Ce dispositif est fermé aux nouveaux engagements depuis 2025. Il est remplacé par le « statut du bailleur privé » (ou « Loi Jeanbrun »), qui permet un amortissement fiscal jusqu’à 80 % du prix de revient du logement et de certaines charges sur les revenus locatifs, en contrepartie d’un engagement de location de 9 ans.

Pour la Polynesie francaise, plusieurs éléments sont mis en avant : la richesse de sa culture, sa biodiversité exceptionnel, et l’importance de son tourisme.

Bon à savoir :

Accessible à tous les contribuables français pour des logements neufs en VEFA ou anciens rénovés (travaux ≥30% du prix, DPE A ou B, RE2020 tropicale) en immeubles collectifs, loués nus comme résidence principale. Plafonds de loyers et ressources selon trois segments : Intermédiaire (8 000 €/an), Social (10 000 €/an), Très social (12 000 €/an). Exclusion des villas individuelles et locations à des proches.

L’intérêt de la Polynesie francaise dans ce dispositif tient à la tension de son marché : les zones urbaines de Tahiti (Punaauia–Papeete–Arue) concentrent l’essentiel de la demande locative, et offrent des perspectives de remplissage rapide dans le cadre d’un engagement longue durée.

En résumé : un marché attractif, mais exigeant

En résumé : un marché attractif, mais exigeant

L’immobilier en Polynesie francaise cumule plusieurs caractéristiques qui le distinguent nettement :

Bon à savoir :

Le statut des terres, les baux, la fiscalité et le crédit sont régis par des lois nationales offrant une autonomie juridique notable. L’héritage foncier mêle terres titrées, foncier coutumier et indivisions familiales. La fiscalité inclut la « loi des 1000 % » pour limiter les acquisitions par les non‑résidents. Le marché se caractérise par une offre rare, une forte demande et des coûts élevés, mais des rendements locatifs attractifs pour les investisseurs avertis. Le cadre bancaire et assurantiel reprend les principes français (délégation d’assurance, changement d’assurance emprunteur) mais avec des taux, garanties et conditions d’éligibilité spécifiques.

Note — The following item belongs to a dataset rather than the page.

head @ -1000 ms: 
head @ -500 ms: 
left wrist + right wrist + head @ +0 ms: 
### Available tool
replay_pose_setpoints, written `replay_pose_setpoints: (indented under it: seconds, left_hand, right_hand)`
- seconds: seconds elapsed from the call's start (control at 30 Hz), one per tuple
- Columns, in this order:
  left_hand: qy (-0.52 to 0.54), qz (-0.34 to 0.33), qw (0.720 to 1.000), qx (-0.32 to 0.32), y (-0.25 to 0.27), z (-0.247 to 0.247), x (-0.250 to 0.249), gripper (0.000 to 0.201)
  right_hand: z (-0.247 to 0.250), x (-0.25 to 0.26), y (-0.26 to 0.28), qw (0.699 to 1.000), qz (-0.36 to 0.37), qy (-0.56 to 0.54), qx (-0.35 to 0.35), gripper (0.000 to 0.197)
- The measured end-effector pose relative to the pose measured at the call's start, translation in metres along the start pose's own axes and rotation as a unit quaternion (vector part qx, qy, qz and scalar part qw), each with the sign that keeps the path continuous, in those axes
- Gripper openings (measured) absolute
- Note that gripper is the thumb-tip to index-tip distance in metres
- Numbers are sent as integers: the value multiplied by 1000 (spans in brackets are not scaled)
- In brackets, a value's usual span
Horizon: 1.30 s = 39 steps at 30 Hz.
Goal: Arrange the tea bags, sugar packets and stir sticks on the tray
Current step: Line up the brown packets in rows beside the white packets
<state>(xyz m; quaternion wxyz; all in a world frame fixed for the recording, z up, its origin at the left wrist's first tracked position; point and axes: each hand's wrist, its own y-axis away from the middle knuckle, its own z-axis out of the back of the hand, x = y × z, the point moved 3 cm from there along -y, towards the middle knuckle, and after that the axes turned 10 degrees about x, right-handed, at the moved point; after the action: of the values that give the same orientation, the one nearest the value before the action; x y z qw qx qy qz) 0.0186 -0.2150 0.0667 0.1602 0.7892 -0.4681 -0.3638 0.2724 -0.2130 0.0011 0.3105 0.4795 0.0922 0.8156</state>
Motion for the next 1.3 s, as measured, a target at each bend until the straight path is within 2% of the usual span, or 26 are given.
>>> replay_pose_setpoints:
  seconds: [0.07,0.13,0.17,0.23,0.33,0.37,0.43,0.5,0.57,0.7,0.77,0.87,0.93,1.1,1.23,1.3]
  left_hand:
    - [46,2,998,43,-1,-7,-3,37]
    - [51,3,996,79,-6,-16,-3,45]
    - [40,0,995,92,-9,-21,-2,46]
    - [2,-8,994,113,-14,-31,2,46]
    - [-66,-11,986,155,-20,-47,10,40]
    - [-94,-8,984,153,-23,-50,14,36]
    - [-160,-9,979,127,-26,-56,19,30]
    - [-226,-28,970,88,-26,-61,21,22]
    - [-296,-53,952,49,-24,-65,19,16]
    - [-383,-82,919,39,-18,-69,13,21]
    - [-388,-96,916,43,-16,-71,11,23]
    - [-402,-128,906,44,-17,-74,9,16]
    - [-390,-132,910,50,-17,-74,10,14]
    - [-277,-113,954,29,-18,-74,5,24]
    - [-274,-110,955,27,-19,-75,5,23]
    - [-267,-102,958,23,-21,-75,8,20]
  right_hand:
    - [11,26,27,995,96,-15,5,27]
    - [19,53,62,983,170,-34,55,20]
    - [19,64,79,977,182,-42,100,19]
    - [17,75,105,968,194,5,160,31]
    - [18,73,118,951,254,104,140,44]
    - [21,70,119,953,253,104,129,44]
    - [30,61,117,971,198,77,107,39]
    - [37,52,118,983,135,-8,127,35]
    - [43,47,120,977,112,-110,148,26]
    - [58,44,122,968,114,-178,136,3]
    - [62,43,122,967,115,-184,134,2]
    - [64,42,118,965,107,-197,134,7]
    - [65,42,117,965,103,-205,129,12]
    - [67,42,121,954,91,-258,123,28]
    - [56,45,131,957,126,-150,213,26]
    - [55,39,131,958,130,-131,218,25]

Pour un résident comme pour un investisseur extérieur, aborder un projet immobilier en Polynesie francaise suppose donc :

Astuce :

Pour réussir votre projet immobilier en outre-mer, il est conseillé de s’appuyer systématiquement sur un notaire local pour sécuriser le statut du terrain et la chaîne des droits ; de maîtriser l’impact de la résidence (ou non) sur les droits d’enregistrement, la fiscalité des plus‑values et certains dispositifs d’aide ; de tenir compte des contraintes urbanistiques et environnementales, ainsi que des dispositifs d’aide au financement (PTZ local, AIM) ; et d’intégrer, dans tout calcul de rentabilité, la fiscalité locale (patente, impôt sur les transactions, CST‑PANS), les éventuelles cotisations CPS au‑delà des seuils, et l’évolution rapide des prix.

C’est à ce prix – sans jeu de mots – que l’on peut espérer investir sereinement dans un marché aussi spécifique que celui de l’immobilier en Polynesie francaise.